Recently, many from the majority community have mooted the need for “constitutional safeguards” to protect their political, economic and social rights, as promised in the Accord. The time is now to give it an honest look, explore possibilities, to allay traditional fears of the ‘other’ in the majority community and arrive at a consensus with all the stakeholders. Else, the victim-perpetrator narrative triggered by the old suspicions of each community that creates the ‘other’ will see yet another chapter in Assam.
It is also time for the rest of India – intellectuals, media, government – to recognise that Assam’s is basically a migration issue. Looking at it as a Hindu-Muslim or one community versus another issue will only lead to them missing the plot. The religious overtone is an important offshoot of the Assam issue, but it is not primary to the basic issue. If it was, the majority community would have embraced the Citizenship Bill by now, which the BJP-RSS tried to get them to do without results. And there would have been more Nellie-like massacres in the Brahmaputra Valley. The killings of Bengali Muslims in the Bodo areas in recent years can’t fit typically into the mainstream India narrative of Hindu-Muslim riots. Else, the Adivasis would have been spared.

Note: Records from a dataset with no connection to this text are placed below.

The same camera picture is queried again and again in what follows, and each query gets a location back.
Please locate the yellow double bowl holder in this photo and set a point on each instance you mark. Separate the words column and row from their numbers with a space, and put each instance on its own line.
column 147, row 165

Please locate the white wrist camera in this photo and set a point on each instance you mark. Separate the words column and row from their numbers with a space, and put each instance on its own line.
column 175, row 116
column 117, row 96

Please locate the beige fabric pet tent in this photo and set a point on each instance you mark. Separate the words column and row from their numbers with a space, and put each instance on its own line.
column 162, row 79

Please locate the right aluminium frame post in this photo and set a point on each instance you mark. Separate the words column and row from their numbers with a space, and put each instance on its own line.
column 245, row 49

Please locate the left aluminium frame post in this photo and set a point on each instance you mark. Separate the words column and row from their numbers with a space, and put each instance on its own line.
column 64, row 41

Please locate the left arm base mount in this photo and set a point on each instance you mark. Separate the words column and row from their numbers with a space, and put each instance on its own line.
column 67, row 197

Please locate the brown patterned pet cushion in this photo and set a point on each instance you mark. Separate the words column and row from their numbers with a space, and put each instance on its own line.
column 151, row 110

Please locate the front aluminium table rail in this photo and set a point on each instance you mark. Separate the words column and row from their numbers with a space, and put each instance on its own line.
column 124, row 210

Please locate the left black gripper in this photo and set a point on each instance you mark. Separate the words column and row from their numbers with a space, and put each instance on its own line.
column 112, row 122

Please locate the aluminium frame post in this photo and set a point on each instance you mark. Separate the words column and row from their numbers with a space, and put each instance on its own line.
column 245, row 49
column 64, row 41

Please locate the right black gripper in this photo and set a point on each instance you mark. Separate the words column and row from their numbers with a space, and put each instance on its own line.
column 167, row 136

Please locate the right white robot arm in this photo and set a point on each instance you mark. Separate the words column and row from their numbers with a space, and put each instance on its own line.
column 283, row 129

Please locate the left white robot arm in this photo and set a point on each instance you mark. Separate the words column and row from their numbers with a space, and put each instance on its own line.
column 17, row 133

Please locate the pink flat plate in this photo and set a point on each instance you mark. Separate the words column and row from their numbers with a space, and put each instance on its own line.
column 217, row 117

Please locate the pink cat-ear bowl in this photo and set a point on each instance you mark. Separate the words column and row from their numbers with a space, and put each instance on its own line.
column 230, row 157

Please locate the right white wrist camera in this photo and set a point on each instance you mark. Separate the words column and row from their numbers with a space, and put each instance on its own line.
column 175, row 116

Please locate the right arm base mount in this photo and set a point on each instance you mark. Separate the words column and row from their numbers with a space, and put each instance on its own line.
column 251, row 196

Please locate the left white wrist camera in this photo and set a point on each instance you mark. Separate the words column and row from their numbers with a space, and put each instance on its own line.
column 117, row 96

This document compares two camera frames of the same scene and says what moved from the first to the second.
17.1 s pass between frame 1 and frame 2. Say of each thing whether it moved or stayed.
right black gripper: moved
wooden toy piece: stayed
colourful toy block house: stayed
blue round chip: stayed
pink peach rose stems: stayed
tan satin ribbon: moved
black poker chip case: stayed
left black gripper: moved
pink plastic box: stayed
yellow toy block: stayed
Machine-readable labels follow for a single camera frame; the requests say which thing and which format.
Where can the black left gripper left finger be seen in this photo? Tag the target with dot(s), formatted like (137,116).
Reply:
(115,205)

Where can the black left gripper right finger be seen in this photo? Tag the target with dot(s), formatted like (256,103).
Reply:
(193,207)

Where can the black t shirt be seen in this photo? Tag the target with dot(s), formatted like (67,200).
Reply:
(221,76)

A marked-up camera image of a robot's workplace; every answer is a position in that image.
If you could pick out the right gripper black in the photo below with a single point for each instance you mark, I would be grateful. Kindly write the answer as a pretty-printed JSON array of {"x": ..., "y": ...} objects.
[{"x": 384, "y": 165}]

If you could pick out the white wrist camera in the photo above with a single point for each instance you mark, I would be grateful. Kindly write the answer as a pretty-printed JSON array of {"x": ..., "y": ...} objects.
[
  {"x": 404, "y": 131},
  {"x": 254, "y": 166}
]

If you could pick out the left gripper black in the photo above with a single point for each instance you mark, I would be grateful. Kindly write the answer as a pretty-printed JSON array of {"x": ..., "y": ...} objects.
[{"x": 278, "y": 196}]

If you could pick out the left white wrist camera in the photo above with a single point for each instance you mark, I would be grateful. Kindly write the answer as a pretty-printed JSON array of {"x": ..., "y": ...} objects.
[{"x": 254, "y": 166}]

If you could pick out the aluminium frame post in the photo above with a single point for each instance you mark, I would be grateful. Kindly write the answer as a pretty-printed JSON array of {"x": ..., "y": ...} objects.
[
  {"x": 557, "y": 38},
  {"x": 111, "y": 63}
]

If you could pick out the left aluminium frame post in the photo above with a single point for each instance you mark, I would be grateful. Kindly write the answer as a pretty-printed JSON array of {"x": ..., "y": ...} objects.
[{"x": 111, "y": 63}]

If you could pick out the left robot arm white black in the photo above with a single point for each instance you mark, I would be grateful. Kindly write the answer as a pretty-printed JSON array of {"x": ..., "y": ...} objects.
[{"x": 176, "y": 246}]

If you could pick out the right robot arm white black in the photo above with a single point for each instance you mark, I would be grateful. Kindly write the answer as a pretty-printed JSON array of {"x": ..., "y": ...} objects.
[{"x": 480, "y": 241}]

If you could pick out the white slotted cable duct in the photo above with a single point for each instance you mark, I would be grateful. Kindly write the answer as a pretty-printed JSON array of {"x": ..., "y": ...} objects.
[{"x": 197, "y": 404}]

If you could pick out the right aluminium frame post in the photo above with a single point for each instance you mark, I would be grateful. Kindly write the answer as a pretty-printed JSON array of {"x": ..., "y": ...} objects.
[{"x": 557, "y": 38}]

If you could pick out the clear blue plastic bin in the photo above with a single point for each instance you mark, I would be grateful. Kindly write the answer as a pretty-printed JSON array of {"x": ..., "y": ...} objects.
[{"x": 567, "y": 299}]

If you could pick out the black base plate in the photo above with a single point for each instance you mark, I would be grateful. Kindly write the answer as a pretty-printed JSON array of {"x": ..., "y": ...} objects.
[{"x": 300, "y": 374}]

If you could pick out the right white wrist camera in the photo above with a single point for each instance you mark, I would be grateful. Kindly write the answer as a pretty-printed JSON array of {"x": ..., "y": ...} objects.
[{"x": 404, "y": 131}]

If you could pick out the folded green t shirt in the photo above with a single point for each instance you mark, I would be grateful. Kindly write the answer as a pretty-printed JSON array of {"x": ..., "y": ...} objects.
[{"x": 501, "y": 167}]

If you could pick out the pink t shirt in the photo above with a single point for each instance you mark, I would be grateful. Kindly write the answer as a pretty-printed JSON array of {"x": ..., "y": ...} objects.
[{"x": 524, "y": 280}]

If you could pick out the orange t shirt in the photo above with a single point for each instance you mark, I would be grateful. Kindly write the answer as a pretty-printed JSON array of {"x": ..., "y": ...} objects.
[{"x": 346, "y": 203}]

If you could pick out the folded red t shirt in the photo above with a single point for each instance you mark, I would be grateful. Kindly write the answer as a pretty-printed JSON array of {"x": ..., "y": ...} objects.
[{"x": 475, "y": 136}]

The need of the hour is an official migration policy recognising the colonial relations with today’s Bangladesh as well as the land and other rights of the multiple smaller communities of the northeast that live in the constant fear of the ‘outsider’. Without this, suspicion of the ‘other’ often ending in mindless violence will endure.
In dealing with the old anxieties, refreshed by the NRC and the Bill, what one needs badly from all stakeholders is a little widening of the heart to accept the ‘other’. For Sankar-Azan and Hemango-Hazarika may have long gone, but Assam and its people of diverse ethnicities can’t afford to make them irrelevant. If someone has to be made irrelevant at this point, they are certainly those narrow-minded religious groups, Hindu or Muslim, particularly streaming in from mainstream India, looking at setting up shop in the state by taking advantage of the traditional fears to push their communal agenda with the help of some ambitious politicians and community leaders.